- Directions
After locating the line with "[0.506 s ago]" in the entries below, output it and each following line up to and including the line with "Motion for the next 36", exactly and without pictures.

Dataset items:
--------
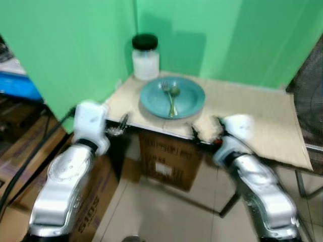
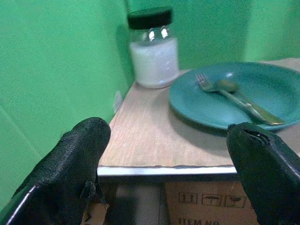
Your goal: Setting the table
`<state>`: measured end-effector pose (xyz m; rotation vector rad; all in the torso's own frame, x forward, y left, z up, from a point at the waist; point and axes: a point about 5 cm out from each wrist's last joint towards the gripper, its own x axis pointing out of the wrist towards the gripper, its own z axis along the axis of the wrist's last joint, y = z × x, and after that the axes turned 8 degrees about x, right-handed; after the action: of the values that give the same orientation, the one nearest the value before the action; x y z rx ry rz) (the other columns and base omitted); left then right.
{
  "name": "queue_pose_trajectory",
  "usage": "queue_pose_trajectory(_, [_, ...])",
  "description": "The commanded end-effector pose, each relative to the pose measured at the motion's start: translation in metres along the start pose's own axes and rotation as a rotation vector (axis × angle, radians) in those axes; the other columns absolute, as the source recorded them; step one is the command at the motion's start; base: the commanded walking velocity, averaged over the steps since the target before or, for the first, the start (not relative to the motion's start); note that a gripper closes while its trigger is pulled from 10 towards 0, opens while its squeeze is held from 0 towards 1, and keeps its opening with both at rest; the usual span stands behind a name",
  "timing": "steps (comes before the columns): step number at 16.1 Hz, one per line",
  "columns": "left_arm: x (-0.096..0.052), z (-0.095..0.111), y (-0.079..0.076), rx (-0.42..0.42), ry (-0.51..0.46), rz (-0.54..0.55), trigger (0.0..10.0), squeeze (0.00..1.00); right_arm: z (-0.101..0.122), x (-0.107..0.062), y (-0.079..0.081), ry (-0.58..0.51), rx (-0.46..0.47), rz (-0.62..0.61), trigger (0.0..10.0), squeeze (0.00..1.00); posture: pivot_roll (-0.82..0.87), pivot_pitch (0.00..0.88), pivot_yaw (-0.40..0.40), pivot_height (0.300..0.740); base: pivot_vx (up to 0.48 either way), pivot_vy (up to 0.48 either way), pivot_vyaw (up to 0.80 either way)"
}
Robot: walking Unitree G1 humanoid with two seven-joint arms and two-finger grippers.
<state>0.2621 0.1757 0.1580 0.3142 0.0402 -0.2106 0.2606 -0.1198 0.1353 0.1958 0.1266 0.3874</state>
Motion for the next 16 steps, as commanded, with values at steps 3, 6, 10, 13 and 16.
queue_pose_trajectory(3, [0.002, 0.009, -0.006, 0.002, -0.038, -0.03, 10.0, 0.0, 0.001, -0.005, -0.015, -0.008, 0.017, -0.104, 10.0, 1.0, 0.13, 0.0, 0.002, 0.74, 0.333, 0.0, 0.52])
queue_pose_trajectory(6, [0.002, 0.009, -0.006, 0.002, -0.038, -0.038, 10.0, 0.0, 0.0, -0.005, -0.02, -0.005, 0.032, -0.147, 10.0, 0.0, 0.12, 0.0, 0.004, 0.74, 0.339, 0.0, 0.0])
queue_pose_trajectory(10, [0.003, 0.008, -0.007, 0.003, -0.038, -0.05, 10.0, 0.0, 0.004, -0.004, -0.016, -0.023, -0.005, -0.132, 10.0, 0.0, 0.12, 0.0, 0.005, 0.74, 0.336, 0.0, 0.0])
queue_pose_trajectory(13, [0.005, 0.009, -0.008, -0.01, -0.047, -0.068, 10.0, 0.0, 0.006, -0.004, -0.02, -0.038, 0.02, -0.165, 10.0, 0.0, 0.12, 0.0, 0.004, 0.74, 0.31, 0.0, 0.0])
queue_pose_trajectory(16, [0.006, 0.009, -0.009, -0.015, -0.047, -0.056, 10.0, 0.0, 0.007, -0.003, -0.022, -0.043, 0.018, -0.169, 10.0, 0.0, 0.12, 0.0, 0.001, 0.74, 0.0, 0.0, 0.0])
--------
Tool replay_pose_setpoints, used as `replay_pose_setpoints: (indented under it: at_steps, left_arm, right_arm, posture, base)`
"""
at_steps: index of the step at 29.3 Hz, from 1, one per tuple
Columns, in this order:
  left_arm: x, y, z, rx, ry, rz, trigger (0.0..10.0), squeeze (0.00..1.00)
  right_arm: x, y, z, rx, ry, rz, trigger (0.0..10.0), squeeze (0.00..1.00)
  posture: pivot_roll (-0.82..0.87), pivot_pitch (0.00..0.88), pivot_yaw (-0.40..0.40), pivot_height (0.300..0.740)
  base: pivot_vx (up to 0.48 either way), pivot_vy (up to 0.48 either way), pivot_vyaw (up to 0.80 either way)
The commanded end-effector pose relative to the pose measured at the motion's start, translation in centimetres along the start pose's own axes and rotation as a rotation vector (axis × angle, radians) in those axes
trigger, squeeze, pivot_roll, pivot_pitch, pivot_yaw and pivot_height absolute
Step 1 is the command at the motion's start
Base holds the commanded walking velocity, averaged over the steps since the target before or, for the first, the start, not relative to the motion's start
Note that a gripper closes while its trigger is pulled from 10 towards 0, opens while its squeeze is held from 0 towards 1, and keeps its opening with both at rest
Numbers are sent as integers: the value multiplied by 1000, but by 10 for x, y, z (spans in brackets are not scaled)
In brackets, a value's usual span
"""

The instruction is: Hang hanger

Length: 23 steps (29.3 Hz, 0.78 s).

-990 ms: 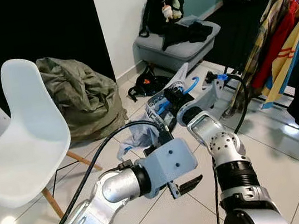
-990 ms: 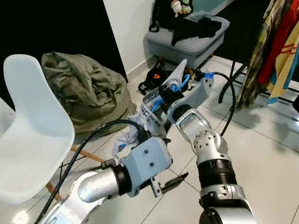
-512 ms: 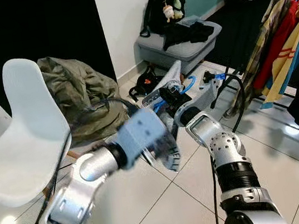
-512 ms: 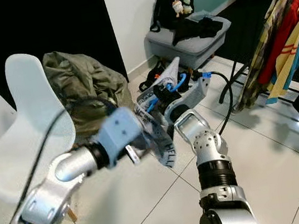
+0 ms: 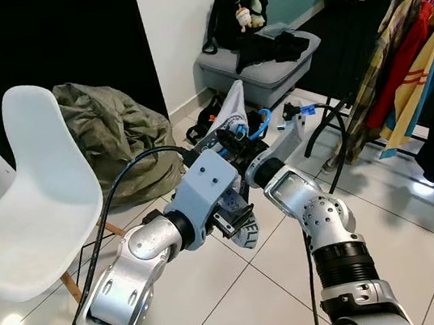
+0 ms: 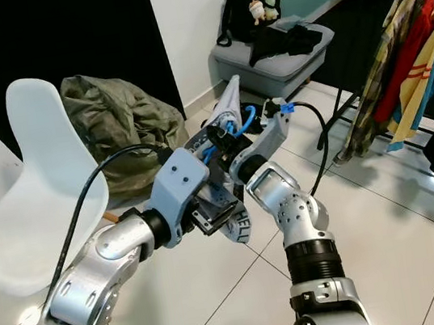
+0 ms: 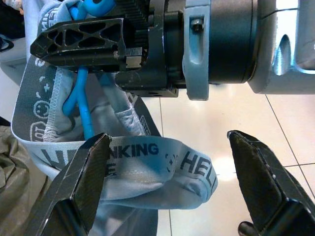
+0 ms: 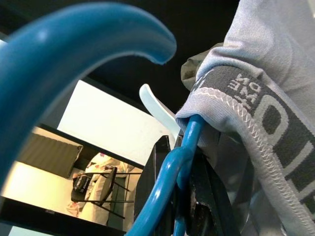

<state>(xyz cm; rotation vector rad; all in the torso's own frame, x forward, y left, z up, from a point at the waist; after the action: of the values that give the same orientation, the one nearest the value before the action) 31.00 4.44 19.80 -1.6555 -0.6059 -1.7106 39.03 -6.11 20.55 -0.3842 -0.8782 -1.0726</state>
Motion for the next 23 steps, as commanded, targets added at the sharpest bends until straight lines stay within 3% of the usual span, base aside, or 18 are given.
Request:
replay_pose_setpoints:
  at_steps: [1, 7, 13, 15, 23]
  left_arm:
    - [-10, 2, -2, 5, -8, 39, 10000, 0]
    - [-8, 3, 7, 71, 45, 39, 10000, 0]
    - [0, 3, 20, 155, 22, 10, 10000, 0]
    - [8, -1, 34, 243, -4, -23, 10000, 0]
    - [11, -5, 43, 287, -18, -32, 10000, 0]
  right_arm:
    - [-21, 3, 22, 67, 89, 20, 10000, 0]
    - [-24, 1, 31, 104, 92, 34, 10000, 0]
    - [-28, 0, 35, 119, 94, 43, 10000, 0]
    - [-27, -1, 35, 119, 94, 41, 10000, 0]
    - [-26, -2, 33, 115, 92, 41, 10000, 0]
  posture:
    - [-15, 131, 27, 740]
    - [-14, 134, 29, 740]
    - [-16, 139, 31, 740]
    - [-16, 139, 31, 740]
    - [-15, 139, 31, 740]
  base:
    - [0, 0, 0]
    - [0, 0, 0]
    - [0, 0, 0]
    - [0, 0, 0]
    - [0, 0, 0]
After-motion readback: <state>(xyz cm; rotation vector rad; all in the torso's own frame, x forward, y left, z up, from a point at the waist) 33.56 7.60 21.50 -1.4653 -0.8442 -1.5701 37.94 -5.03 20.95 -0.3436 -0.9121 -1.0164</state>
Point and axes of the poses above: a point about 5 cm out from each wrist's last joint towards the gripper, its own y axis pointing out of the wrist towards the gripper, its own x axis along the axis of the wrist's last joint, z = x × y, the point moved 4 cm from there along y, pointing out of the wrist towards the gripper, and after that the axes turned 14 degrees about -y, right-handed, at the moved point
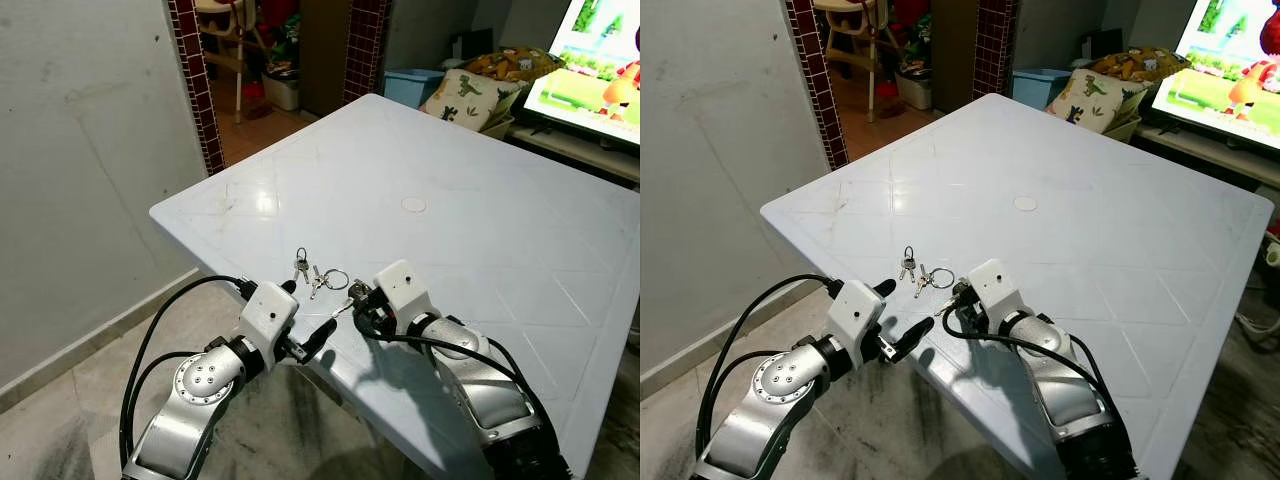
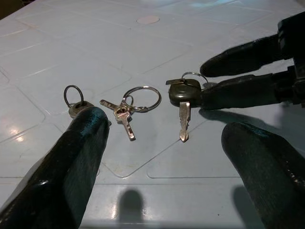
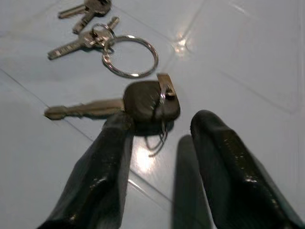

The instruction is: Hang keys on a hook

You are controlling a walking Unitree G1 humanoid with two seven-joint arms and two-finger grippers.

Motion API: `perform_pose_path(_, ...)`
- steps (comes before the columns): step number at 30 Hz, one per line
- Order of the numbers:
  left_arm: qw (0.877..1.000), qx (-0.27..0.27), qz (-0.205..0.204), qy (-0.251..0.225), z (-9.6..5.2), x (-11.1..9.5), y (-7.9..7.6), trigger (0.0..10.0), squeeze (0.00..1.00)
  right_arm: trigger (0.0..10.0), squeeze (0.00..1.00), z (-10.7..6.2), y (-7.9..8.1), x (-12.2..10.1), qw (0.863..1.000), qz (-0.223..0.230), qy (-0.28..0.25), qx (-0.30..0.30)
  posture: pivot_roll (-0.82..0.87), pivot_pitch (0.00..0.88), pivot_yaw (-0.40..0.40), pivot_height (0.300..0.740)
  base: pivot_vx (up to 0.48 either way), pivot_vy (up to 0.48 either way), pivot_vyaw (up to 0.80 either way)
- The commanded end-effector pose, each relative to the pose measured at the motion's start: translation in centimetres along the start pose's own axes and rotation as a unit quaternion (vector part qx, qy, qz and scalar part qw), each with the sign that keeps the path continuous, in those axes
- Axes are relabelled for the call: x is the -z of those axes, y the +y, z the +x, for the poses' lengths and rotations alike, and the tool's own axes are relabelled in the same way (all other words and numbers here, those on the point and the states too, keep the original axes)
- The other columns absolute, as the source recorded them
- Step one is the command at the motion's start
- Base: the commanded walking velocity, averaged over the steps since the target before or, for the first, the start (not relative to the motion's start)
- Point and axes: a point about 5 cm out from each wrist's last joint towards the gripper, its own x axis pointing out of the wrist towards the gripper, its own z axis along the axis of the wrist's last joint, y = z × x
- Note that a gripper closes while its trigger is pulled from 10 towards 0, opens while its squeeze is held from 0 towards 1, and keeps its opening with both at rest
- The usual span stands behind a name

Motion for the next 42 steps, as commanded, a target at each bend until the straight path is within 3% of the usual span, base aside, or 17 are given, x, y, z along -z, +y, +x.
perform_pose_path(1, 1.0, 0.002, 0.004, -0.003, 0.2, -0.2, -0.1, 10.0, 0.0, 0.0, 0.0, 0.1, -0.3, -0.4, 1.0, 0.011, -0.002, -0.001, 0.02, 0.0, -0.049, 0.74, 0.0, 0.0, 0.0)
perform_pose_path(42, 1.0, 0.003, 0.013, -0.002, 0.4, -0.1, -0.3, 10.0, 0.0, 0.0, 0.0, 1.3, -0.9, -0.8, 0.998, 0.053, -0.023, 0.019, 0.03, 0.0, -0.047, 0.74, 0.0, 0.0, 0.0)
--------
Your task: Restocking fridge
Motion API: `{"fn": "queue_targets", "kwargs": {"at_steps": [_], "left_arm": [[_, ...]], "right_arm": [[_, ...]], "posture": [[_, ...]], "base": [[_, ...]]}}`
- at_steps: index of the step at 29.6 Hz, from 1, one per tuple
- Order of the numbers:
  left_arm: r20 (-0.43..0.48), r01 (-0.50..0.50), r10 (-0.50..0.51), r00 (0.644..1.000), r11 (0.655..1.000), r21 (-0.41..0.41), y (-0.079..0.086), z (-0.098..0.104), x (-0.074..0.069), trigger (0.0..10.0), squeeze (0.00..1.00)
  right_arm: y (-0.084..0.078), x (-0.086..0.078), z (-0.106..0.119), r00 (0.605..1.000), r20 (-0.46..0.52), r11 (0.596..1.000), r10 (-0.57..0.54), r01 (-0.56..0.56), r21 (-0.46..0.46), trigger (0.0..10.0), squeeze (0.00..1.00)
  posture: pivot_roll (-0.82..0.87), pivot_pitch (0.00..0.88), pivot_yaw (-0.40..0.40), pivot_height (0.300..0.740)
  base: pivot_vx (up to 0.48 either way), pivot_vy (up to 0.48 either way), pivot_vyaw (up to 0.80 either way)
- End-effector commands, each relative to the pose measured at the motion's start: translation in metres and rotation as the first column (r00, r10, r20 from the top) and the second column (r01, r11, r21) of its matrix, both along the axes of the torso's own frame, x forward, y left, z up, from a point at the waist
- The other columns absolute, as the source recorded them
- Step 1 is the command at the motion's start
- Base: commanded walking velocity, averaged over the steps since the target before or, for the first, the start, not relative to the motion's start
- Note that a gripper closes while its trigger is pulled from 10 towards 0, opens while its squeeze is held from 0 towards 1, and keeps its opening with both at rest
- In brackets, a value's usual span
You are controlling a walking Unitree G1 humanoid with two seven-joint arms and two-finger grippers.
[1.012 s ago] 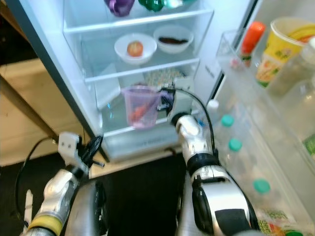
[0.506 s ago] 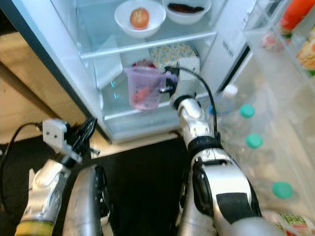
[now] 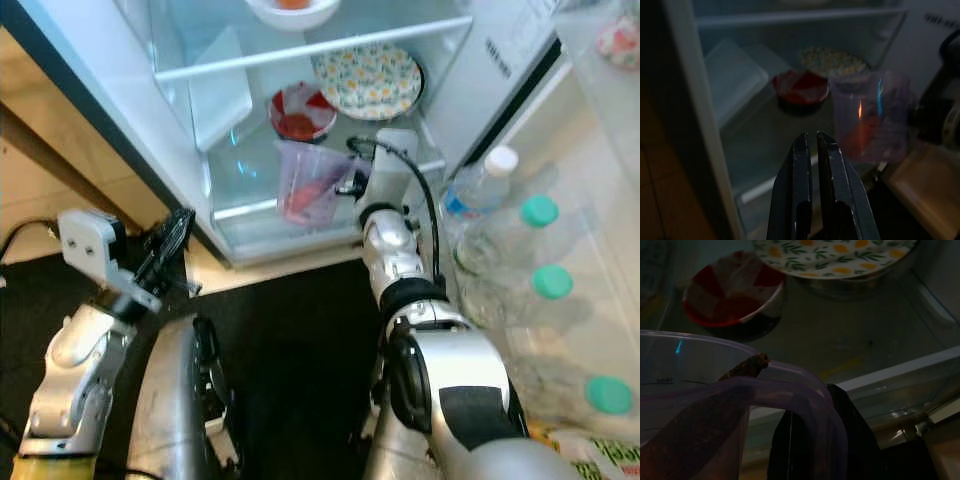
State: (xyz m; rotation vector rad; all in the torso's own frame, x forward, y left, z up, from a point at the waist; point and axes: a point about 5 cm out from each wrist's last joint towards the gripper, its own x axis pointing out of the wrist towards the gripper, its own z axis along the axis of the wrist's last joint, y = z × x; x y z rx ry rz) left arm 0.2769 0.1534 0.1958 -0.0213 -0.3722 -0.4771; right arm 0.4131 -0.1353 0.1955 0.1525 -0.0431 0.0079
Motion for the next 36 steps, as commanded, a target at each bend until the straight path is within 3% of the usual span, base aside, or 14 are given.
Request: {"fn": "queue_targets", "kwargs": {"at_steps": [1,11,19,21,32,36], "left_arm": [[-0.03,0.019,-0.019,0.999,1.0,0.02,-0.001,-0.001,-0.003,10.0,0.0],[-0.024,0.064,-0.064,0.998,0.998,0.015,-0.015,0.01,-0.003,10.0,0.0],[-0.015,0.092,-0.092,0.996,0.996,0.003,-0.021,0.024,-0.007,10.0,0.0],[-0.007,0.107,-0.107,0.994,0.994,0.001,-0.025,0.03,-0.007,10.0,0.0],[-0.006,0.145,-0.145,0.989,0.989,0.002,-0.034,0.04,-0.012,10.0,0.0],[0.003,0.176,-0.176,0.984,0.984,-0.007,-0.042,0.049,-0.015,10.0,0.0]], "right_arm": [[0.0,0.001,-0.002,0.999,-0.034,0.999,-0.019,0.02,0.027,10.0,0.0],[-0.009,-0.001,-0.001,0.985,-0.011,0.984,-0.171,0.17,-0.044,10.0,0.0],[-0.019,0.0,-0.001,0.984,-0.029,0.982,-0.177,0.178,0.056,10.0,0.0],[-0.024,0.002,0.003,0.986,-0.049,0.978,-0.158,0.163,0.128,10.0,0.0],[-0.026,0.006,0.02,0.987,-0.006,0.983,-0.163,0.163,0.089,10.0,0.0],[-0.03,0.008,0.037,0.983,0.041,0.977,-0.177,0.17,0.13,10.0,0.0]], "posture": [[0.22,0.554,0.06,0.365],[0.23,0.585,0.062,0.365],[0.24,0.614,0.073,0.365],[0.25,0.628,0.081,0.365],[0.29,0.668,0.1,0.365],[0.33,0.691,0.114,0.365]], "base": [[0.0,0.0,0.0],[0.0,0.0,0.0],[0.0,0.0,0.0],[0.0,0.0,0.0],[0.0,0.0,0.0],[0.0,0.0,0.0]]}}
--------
- Answer box
[0.506 s ago] 
[now] 
State: (xyz m; rotation vector rad; all in the torso's own frame, x forward, y left, z up, from a point at the waist; point and axes: a point about 5 cm out from each wrist's last joint towards the gripper, its own x axis pointing out of the wrist towards the gripper, its own z axis along the axis of the wrist's last joint, y = z × x; x y z rx ry rz) left arm 0.2769 0.1534 0.1958 -0.0213 -0.3722 -0.4771; right arm 0.4131 -0.1353 0.1955 0.1525 -0.0431 0.0079
Motion for the next 36 steps, as commanded, a target at each bend until the straight path is within 3% of the usual span, base aside, or 14 are given.

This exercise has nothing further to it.